Exercise directions: From the line with "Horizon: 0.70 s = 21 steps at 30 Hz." through the line with "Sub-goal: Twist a", repeat the entries verbatim, both end lines included, and add nothing.

Source records:
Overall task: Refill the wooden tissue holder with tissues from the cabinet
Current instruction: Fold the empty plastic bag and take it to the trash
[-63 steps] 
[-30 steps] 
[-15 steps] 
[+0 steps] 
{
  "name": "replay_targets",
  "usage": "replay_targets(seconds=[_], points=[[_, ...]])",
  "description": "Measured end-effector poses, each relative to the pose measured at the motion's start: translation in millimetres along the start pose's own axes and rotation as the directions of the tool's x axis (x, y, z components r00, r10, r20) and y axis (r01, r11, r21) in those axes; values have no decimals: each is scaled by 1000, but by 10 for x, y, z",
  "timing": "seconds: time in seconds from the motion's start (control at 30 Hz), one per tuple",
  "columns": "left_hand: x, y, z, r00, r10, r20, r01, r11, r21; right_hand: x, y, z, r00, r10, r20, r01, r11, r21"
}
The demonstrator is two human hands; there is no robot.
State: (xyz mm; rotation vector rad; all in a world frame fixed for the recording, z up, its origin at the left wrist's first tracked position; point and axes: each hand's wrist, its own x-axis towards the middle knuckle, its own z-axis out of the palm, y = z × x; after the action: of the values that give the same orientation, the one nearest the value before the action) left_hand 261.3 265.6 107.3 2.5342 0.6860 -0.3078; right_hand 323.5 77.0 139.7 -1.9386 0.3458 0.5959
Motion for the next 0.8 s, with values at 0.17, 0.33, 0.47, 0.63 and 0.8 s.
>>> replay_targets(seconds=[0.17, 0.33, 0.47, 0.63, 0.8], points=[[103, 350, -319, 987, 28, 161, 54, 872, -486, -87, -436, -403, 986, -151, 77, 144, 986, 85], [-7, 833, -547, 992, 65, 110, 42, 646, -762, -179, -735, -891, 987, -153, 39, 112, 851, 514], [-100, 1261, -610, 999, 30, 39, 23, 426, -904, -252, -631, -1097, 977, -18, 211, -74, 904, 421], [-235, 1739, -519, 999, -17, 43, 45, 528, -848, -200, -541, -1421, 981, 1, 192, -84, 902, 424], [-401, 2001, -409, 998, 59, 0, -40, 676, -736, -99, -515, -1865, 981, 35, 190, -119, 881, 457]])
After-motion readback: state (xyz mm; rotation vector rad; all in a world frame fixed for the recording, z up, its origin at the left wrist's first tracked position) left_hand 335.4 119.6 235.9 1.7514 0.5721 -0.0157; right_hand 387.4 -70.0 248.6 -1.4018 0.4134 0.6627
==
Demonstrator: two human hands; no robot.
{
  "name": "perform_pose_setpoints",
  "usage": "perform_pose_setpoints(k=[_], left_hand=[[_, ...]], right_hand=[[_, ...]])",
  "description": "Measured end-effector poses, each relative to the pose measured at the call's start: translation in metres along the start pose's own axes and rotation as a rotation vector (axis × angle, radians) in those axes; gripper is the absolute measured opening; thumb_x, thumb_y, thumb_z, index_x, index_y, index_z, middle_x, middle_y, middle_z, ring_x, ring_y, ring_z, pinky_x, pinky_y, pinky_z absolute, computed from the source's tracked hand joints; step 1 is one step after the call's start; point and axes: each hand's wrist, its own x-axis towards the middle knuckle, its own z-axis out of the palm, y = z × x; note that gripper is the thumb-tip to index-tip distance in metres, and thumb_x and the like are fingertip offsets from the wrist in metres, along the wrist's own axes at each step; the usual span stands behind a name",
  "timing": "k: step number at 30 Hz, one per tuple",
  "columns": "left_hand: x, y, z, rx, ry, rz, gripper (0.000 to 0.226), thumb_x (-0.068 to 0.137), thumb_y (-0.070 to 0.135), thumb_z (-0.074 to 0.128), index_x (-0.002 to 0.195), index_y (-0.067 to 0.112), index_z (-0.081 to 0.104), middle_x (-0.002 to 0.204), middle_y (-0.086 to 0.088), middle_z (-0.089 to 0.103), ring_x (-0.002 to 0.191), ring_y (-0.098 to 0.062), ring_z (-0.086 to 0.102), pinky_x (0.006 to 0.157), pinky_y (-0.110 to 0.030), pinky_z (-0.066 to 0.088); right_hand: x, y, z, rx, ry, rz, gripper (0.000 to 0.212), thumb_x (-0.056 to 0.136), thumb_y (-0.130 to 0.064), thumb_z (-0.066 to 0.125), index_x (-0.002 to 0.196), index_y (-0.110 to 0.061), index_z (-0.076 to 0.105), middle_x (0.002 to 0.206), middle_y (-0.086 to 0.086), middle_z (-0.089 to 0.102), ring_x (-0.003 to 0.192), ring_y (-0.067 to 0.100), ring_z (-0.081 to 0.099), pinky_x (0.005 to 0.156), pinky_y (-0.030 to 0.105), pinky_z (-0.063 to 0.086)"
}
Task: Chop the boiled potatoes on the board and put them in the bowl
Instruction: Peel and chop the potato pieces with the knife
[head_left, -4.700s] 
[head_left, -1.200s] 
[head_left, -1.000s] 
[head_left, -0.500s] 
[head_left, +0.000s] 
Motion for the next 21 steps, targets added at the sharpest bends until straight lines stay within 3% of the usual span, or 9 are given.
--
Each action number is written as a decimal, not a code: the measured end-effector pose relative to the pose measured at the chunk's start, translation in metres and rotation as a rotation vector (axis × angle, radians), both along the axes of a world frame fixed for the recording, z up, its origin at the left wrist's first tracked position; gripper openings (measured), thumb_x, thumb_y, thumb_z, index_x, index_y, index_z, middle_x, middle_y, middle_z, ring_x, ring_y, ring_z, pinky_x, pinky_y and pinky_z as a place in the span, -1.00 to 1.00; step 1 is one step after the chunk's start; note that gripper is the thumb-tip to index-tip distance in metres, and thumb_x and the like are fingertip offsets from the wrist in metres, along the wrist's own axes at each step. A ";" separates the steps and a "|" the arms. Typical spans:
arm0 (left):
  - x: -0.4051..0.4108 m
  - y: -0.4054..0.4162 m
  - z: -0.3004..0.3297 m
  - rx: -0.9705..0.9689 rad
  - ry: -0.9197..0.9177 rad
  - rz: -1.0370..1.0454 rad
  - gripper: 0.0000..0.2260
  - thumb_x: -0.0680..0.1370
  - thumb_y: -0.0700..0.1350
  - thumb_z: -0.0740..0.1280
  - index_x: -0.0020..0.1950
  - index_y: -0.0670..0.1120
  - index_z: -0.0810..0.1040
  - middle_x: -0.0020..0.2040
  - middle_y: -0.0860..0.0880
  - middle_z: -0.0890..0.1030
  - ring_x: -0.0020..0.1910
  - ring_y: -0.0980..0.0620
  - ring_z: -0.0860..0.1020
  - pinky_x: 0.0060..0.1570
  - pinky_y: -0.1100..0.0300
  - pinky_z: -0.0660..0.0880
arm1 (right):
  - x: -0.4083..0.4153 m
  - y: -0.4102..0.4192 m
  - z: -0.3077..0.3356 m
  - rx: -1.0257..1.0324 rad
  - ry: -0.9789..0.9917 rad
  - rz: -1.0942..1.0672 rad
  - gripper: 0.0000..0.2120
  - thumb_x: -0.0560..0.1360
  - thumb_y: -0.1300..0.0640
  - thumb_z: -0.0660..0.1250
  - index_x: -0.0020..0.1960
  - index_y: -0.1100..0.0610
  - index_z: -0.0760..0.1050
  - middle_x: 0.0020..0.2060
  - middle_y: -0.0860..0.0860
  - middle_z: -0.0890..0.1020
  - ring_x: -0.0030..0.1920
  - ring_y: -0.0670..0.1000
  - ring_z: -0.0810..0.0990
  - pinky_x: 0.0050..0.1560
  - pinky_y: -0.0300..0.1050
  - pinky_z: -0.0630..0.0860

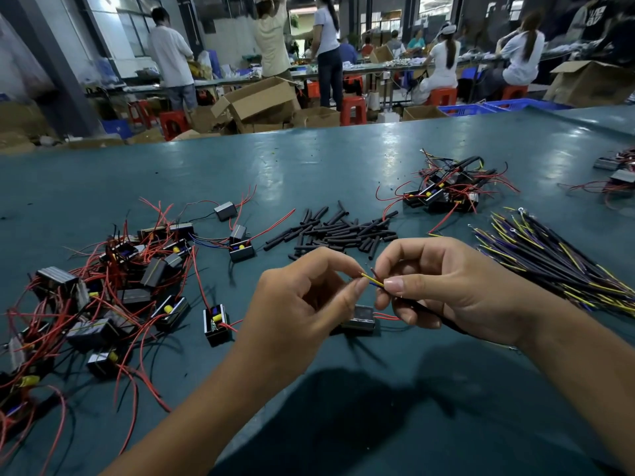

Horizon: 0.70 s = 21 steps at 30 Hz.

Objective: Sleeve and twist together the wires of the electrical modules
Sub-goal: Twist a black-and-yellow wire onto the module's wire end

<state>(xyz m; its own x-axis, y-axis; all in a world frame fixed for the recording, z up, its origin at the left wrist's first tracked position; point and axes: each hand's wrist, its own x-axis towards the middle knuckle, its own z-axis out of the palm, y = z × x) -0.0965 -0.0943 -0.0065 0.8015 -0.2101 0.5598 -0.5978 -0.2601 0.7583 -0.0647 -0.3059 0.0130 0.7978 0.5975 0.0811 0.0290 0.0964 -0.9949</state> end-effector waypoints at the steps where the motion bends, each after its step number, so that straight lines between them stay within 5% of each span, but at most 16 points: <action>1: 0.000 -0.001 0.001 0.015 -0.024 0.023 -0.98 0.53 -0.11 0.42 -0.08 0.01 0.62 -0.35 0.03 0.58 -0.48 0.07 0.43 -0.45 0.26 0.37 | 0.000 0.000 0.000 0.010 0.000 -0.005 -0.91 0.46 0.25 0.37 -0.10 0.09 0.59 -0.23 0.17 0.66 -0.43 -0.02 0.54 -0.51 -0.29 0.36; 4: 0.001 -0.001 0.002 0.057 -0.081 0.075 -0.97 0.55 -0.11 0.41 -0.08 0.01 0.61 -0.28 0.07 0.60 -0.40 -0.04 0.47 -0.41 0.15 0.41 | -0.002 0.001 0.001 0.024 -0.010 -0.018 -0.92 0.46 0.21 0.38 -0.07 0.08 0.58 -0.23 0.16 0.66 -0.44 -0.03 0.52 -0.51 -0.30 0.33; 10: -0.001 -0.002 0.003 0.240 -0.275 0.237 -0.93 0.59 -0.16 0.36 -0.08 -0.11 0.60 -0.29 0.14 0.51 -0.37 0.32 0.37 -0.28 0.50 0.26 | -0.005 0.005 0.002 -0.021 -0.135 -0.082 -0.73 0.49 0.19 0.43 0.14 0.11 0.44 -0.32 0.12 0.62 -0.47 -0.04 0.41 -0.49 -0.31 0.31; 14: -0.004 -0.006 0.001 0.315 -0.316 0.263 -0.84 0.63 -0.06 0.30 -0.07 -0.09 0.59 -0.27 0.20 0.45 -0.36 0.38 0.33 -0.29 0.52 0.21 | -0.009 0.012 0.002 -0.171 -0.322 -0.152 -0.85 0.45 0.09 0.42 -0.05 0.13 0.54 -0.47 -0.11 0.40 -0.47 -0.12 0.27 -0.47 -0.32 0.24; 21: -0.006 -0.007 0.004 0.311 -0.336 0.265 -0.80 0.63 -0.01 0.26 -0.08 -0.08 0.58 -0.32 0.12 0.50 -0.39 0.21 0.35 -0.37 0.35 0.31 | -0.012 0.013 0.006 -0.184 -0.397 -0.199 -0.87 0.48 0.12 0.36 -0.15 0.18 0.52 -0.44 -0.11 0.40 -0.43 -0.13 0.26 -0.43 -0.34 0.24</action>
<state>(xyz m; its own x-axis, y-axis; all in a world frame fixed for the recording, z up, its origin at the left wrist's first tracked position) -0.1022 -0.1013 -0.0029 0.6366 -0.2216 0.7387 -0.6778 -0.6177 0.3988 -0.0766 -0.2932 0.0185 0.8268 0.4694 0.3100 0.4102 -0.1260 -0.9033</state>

Solution for this task:
Horizon: 0.70 s = 21 steps at 30 Hz.

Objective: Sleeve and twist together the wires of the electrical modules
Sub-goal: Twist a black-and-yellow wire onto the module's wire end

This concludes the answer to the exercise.